**TASK ITEM:**
When a picture appears in the listing, leave it out and copy the rest exactly as it stands.

[[ DATA EXTRACT open ]]

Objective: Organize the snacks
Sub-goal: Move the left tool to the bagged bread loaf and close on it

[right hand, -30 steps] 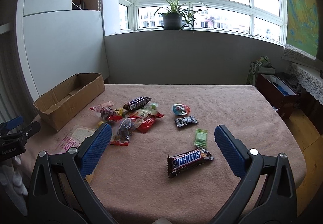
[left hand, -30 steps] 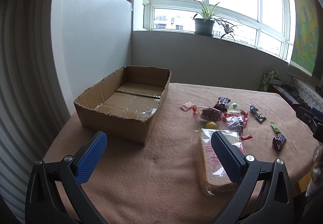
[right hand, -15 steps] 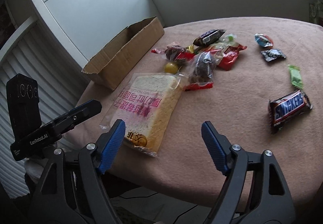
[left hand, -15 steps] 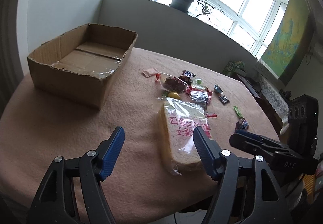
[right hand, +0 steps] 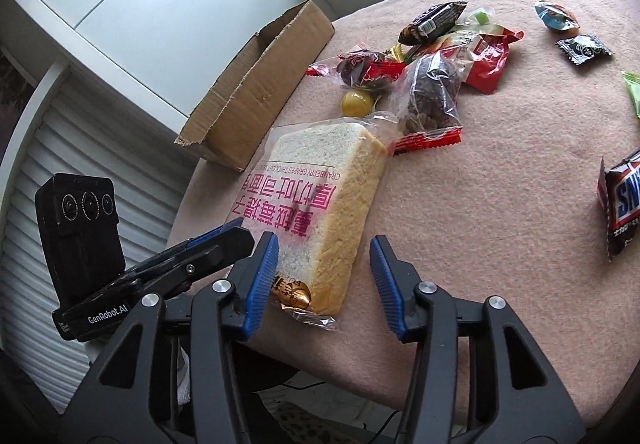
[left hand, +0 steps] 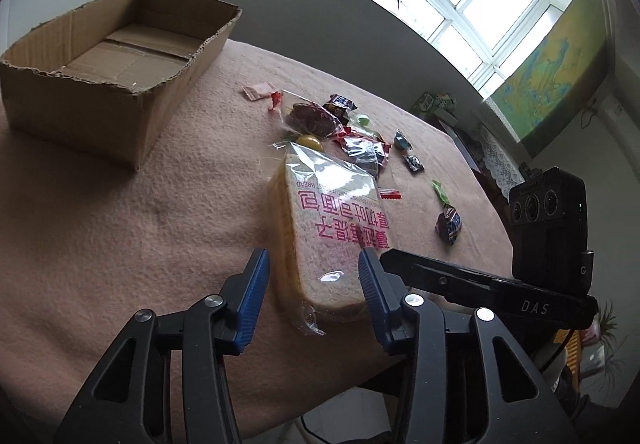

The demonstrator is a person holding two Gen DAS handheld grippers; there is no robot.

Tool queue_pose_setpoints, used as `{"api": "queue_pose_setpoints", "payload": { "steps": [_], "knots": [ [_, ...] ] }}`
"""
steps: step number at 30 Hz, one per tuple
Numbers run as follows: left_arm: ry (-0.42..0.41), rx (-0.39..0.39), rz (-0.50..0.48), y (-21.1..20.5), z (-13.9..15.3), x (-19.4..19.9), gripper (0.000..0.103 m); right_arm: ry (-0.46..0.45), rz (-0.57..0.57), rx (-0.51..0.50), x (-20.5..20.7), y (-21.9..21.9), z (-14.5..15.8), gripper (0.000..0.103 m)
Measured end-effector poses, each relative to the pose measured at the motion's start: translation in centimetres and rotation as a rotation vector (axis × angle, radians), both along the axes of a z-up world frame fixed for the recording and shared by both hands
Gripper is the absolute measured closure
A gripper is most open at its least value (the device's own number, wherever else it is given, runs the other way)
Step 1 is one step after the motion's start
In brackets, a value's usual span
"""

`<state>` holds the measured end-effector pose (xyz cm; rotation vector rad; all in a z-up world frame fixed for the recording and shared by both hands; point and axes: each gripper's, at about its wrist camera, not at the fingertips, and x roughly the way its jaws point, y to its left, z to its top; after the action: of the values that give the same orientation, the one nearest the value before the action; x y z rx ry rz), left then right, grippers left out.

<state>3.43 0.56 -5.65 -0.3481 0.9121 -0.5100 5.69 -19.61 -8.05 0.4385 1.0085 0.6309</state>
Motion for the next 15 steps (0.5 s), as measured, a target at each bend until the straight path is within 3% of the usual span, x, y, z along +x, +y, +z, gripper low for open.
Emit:
{"api": "queue_pose_setpoints", "payload": {
  "steps": [7, 15],
  "knots": [
    [-0.042, 0.062, -0.020, -1.2, 0.3, -0.3, 0.068, -0.049, 0.015, -0.051, -0.2, 1.4, 1.0, 0.056],
    [-0.093, 0.060, -0.013, -0.4, 1.1, -0.9, 0.069, -0.100, 0.021, -0.061, -0.5, 2.0, 2.7, 0.056]
  ]
}}
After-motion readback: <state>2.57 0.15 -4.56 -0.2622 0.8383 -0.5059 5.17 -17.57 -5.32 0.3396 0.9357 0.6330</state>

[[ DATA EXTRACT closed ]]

**RESPONSE FOR THIS EXERCISE:**
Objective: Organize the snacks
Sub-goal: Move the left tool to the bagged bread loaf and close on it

[right hand, -30 steps] 
[left hand, -30 steps] 
[right hand, -15 steps] 
[left hand, -15 steps] 
[right hand, +0 steps] 
[left hand, +0 steps] 

The demonstrator is a person holding two Gen DAS handheld grippers; there is no robot.

Tool queue_pose_setpoints, used as `{"api": "queue_pose_setpoints", "payload": { "steps": [_], "knots": [ [_, ...] ] }}`
"""
steps: step number at 30 Hz, one per tuple
Numbers run as follows: left_arm: ry (-0.42..0.41), rx (-0.39..0.39), rz (-0.50..0.48), y (-21.1..20.5), z (-13.9..15.3), x (-19.4..19.9), gripper (0.000..0.103 m); right_arm: ry (-0.46..0.45), rz (-0.57..0.57), rx (-0.51..0.50), x (-20.5..20.7), y (-21.9..21.9), z (-14.5..15.8), gripper (0.000..0.103 m)
Measured end-effector poses, each relative to the pose measured at the motion's start: translation in centimetres and rotation as a rotation vector (axis × angle, radians), both along the axes of a z-up world frame fixed for the recording and shared by both hands
Gripper is the absolute measured closure
A gripper is most open at its least value (the device's own number, wherever else it is given, runs the other way)
Step 1 is one step after the motion's start
In brackets, a value's usual span
"""

`<state>` holds the measured end-effector pose (xyz cm; rotation vector rad; all in a z-up world frame fixed for the recording and shared by both hands; point and axes: each gripper's, at about its wrist camera, not at the fingertips, and x roughly the way its jaws point, y to its left, z to its top; after the action: of the values that give the same orientation, the one nearest the value before the action; x y z rx ry rz), left then right, grippers left out.

<state>3.43 0.56 -5.65 -0.3481 0.9121 -0.5100 5.69 -19.61 -8.05 0.4385 1.0085 0.6309</state>
Motion for the next 15 steps (0.5 s), as measured, a target at each bend until the straight path is within 3% of the usual span, x, y, z along +x, +y, +z, gripper low for open.
Emit:
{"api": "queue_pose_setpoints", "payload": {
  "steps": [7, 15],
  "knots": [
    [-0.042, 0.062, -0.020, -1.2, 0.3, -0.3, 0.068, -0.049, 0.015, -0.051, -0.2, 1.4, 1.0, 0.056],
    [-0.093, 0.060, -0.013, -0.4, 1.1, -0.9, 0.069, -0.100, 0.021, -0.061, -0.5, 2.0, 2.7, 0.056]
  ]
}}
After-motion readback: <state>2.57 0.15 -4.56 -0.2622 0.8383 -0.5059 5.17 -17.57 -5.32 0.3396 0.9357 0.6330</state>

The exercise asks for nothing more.